4. Have auto expire of backup files.

I decided on S3 because it was easy, fast and cheap. It also had the ability to set up lifecycle rules so that as files got older, I could move them to glacier or delete them. This removed the need for the backup script to handle the deletion logic. All I needed was a script to send the backup files to Amazon S3 every night.

This is how I did it.

First, sign up with Amazon S3 and generate an Access and Secret keys. This can be done from your account Security Credentials page.

Next, create a bucket. Follow their instructions for how to do this if you don't know how. For the bucket, go to the properties and set the lifecycle rules however you want. For now mine are to send to glacier after 7 days and then delete after 3 months. Glacier is far cheaper than S3 but takes 4-5 hours to recover.
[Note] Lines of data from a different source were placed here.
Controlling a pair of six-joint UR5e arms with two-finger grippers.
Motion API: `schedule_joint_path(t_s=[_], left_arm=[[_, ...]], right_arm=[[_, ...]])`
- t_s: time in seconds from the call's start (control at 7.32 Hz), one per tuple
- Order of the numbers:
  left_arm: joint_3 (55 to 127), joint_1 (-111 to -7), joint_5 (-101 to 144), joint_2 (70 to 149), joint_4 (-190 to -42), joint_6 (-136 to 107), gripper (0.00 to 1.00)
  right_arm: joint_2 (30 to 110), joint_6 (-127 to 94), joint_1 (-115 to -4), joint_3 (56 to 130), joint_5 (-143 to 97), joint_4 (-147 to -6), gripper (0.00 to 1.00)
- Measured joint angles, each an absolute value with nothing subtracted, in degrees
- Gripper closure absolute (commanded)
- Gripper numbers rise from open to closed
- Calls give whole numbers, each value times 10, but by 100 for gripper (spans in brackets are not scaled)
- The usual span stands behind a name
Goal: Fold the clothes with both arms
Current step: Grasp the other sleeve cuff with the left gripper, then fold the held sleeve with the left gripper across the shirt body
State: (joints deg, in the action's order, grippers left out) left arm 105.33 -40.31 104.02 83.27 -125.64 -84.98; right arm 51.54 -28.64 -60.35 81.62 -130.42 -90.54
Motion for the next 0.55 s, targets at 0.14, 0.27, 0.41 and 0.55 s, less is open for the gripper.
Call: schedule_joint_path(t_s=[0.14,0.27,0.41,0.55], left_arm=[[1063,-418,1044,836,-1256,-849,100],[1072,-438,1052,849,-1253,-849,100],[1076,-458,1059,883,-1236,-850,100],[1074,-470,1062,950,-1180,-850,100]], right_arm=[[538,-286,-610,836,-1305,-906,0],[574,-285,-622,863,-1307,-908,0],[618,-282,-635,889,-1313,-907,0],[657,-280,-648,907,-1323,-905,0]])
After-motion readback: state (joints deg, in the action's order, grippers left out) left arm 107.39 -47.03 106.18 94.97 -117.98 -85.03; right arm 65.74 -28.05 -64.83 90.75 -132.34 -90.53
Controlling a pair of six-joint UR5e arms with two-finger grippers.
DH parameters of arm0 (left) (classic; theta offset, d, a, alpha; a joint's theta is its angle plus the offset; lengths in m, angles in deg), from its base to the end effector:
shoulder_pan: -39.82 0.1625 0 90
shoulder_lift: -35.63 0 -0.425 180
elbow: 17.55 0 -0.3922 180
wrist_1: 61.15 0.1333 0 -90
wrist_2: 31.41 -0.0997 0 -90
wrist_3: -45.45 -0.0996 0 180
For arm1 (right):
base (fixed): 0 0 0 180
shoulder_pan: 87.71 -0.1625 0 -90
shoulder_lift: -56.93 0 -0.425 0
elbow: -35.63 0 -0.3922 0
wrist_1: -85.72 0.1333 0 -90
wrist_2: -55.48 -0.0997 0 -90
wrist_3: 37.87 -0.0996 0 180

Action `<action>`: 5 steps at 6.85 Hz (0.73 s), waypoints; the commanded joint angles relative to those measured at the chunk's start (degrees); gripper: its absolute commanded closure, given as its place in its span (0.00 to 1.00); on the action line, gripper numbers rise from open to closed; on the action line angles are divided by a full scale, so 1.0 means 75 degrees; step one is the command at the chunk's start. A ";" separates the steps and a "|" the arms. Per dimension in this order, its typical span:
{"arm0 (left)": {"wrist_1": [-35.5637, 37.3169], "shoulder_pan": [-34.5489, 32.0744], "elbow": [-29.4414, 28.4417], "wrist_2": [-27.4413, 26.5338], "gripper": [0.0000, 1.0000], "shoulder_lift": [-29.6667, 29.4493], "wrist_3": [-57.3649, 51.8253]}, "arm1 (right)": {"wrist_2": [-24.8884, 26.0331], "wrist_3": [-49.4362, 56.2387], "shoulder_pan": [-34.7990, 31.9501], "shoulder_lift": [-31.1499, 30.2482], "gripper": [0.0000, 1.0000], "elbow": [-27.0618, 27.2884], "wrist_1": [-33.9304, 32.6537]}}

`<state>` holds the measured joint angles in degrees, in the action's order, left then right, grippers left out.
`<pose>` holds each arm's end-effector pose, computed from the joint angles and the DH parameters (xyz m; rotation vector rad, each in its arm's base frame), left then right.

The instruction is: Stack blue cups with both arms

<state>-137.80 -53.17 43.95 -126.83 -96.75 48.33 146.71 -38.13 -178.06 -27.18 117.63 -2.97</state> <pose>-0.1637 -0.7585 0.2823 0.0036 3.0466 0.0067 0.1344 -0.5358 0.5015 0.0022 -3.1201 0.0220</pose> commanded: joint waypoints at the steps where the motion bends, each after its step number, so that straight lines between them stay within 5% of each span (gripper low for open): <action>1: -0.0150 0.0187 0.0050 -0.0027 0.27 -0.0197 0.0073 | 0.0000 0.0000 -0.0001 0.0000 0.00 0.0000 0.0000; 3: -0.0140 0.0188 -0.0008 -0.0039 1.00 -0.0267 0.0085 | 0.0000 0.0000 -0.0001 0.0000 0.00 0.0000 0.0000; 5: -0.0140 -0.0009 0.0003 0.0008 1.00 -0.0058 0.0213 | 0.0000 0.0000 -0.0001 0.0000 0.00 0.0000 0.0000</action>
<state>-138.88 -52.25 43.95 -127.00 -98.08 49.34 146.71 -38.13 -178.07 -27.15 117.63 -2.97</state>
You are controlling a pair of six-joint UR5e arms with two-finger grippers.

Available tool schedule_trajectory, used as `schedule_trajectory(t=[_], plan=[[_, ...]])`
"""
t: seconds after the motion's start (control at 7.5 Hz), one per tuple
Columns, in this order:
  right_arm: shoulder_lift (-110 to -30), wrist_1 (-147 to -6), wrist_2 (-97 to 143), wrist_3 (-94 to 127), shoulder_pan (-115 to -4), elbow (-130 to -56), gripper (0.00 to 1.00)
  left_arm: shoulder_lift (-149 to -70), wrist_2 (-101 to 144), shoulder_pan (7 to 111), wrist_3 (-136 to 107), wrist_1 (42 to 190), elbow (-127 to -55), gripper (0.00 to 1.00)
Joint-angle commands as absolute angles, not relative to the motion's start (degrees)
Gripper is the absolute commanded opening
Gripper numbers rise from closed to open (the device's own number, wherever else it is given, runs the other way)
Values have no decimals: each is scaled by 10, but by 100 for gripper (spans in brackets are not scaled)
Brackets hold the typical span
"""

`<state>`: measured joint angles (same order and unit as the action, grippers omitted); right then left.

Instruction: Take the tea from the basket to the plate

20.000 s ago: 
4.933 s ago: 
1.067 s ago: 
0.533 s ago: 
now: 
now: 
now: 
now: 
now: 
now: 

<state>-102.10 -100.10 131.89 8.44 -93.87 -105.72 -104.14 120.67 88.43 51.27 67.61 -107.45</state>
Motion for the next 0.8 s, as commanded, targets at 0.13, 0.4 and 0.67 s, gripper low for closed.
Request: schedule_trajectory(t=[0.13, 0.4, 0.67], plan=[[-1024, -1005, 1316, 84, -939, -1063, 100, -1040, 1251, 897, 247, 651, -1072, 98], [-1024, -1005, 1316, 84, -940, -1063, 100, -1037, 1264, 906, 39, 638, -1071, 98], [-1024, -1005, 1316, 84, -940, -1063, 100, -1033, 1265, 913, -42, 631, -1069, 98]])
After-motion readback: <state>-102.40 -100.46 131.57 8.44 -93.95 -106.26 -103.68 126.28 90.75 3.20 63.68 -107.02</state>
Next, install s3cmd which is a command line tool for sending files to S3. If you are on Ubuntu, it is in the apt repo so just type apt-get install s3cmd. You can get more information along with other install methods at http://s3tools.org/s3cmd

Then run s3cmd --configure from the command line of your server and enter your Access and Secret keys. This will store the keys in a config file so that your server can access your S3 account. You can also optionally enter a GPG encryption key. This is separate from the access keys and will be used to encrypt the data before it is sent to S3. Use this if you are very worried about security. By default, your data should be safe unless you make it public. Encrypting sensitive stuff, however, is never a bad idea.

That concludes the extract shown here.